世間は夏休みですね。その前後には今年も高校生のクラス劇指導に行きます。今年は3校。2年生だったり3年生だったり、学校によって違いはありますが、何というか、基本的に無茶苦茶なスケジュールだと思います。台本を決めるのが7月後半、すぐに夏休みに入ってクラスはバラバラになって、8月の終わりから2学期が始まった…かと思った途端、本番は9月中旬。作品をつくる期間は約2ヶ月。しかし、実質の稽古日数は2週間に満たないでしょう。「演劇をやりたい」というメンバーが集まっている劇団や演劇部でも、こんな短い期間で作品をつくることはないのに、「あんまりやりたくない」「恥ずかしい」「分からない」「しんどい」というメンバーも含んだ“クラス劇”で、彼らに「共働の達成感」を味わってもらえるにはあまりにも時間が足りない。もし、学校関係者の方が読んでおられたら、ぜひクラス劇の始動を早めて(ないしは文化祭の時期をずらして)戴くことを提案いたします。

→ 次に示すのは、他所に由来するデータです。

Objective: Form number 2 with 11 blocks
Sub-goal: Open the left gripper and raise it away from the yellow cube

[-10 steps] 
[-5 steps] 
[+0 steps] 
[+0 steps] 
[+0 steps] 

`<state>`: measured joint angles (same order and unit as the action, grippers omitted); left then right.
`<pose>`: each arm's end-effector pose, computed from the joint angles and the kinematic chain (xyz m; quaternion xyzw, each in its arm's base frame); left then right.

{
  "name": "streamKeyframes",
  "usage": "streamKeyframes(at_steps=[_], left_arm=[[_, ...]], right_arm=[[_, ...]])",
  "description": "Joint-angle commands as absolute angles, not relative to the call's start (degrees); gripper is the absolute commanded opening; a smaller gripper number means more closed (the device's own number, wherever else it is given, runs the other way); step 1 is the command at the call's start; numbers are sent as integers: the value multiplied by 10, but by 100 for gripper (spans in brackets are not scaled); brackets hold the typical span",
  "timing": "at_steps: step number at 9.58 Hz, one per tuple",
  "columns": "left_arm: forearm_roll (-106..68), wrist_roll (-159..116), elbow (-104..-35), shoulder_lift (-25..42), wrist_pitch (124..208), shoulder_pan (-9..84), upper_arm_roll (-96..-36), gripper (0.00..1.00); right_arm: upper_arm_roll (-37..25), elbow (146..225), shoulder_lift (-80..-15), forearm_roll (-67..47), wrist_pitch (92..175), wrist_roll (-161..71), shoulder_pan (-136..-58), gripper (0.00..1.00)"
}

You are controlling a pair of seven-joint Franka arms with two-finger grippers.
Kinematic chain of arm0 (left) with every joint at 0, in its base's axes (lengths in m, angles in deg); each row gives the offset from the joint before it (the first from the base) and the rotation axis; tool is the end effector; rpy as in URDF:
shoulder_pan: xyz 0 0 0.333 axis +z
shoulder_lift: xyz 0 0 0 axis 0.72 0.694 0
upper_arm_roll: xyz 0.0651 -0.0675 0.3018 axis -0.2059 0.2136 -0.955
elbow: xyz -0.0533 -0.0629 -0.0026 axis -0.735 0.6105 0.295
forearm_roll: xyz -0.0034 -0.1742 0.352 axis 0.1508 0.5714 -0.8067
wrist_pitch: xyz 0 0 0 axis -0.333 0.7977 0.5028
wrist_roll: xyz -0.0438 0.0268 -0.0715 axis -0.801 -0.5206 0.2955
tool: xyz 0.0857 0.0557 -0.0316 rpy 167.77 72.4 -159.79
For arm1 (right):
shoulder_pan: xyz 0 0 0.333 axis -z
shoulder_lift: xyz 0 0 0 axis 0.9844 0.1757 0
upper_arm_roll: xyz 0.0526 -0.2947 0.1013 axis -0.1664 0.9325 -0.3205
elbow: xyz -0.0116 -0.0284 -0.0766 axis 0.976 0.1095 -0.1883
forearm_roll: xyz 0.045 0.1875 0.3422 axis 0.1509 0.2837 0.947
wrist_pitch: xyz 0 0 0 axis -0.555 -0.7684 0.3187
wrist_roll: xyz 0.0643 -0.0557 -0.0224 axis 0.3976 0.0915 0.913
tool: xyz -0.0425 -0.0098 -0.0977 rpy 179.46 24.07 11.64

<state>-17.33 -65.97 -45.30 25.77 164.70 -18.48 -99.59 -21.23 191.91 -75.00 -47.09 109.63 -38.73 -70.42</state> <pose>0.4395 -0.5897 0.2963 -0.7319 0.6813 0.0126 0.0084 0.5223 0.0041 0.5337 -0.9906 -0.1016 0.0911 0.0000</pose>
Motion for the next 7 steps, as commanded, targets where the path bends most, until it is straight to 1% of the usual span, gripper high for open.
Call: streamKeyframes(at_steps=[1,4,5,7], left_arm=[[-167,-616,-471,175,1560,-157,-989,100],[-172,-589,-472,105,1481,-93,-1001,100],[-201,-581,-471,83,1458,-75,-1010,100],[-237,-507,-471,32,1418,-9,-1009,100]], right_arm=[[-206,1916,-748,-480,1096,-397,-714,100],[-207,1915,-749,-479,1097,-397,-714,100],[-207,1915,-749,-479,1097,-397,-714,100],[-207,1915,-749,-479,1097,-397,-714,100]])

ちなみに、先日上演された『父と暮せば』は1年前から稽古されていました。キャリアのある2人の俳優、しかも再演。作品に賭ける情熱と労力に、満員の観客席が応えたと感じました。
翻って私は今、2つの“市民劇(アマチュア中心でつくる演劇)”に関わっています。一つは『山科醍醐こどもの創作劇』。これは今年の1月から始めて、6月に発表公演をやった「ワークショップ(WS)」からの継続企画。あらためて集めた小学生から50歳代までの20名超のメンバーと12月の本番に向けて、7月からWSをやっており、9月からは稽古に入っていきます。もう一つは『2009市民ミュージカル京都』。6月の公募に158名の応募があり、オーディション(「一日体験ミュージカル」という名のWS)の結果、102名が残りました。7月からのWS期間では、歌・ダンス・演技を計15回、時代劇WSを1回やります。そして、10月からは配役を決定しての稽古期間が始まります。本番は来年の3月です。